According the Federal Home Finance Agency’s Home Price Index, home values are now off just 12.5 percent from their April 2007 peak nationwide. This, after a half-percent monthly increase in prices in May, on average.
Given the state of the market since April 2007, the Home Price Index results are a positive for both the housing market and the economy, but we have to remember that May’s half-point increase is an average, and not specific to a particular area.
In contrast to “national markets”, the real estate markets in which you and I live are decidedly local. It’s a major difference and the distinction renders the Home Price Index somewhat less important.
After all, the HPI doesn’t account for housing activity in individual neighborhoods like Lamorinda , nor does it track value across cities like Lafayette. Instead, it summarizes data in giant chunks of geography.
A quick look at the HPI regional data proves the point. Of the HPI’s 9 tracked regions, only one was within one-tenth of one percent of the national, half-point average.
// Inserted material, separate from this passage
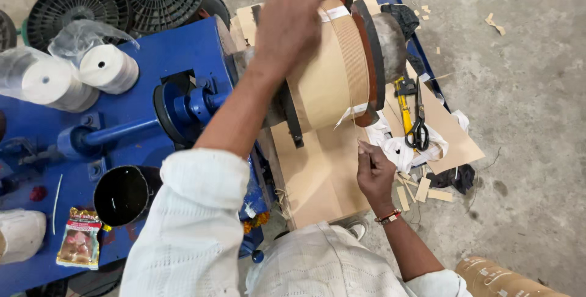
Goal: The person winds a thin cord around a rotating cylindrical drum mounted on a blue machine. They repeatedly cut short white strips with scissors and press them onto the cord at intervals to secure it. The drum continues to rotate as the person guides the cord and applies the strips.
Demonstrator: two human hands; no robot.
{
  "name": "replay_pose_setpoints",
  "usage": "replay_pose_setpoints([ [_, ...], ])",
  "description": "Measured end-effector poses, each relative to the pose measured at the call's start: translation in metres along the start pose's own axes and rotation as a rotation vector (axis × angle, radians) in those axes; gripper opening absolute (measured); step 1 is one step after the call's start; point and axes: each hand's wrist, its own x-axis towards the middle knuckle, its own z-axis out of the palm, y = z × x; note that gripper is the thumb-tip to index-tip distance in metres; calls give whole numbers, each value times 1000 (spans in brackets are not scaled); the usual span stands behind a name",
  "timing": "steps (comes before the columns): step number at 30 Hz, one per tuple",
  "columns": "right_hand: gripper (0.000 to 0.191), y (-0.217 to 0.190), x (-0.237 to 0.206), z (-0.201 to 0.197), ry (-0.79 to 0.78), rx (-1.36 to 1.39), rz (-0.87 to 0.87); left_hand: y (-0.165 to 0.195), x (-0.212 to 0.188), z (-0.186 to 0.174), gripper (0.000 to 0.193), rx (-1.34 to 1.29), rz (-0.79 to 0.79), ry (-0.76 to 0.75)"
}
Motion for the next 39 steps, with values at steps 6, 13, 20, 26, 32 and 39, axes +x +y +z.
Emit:
replay_pose_setpoints([
  [6, 18, -21, 3, 0, 2, 82, 46, 32, -59, 3, 27, -39, 251, 17],
  [13, 21, -14, 4, -3, -3, 5, -20, 7, -22, 9, 18, -115, 207, -114],
  [20, 23, -12, -70, -36, -6, -83, 108, 33, -37, -16, 20, -78, 221, -44],
  [26, 26, -5, -112, -66, -22, -98, 243, 34, -55, -10, 26, 11, 262, -76],
  [32, 29, -7, -120, -82, -5, 22, 81, 40, -46, -17, 21, 55, 149, -126],
  [39, 31, -14, -120, -90, -75, -8, 242, 51, -36, -30, 25, 65, 75, -147],
])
The others varied by as much 1.3 percent.
As a sample:
- Mountain Region : + 1.7 percent
- New England : + 0.2 percent
- South Atlantic : +1.0 percent
And this is on a regional basis. The HPI’s applicability to state, city and neighborhood markets is even less appropriate.
Real estate values cannot be captured in a national survey. For home buyers and seller, what matters is the economics of a block, on a street, in a neighborhood. That type of granularity can’t be tracked in a report like the Home Price Index.
The best place to get that data is from a local real estate agent that knows the market well.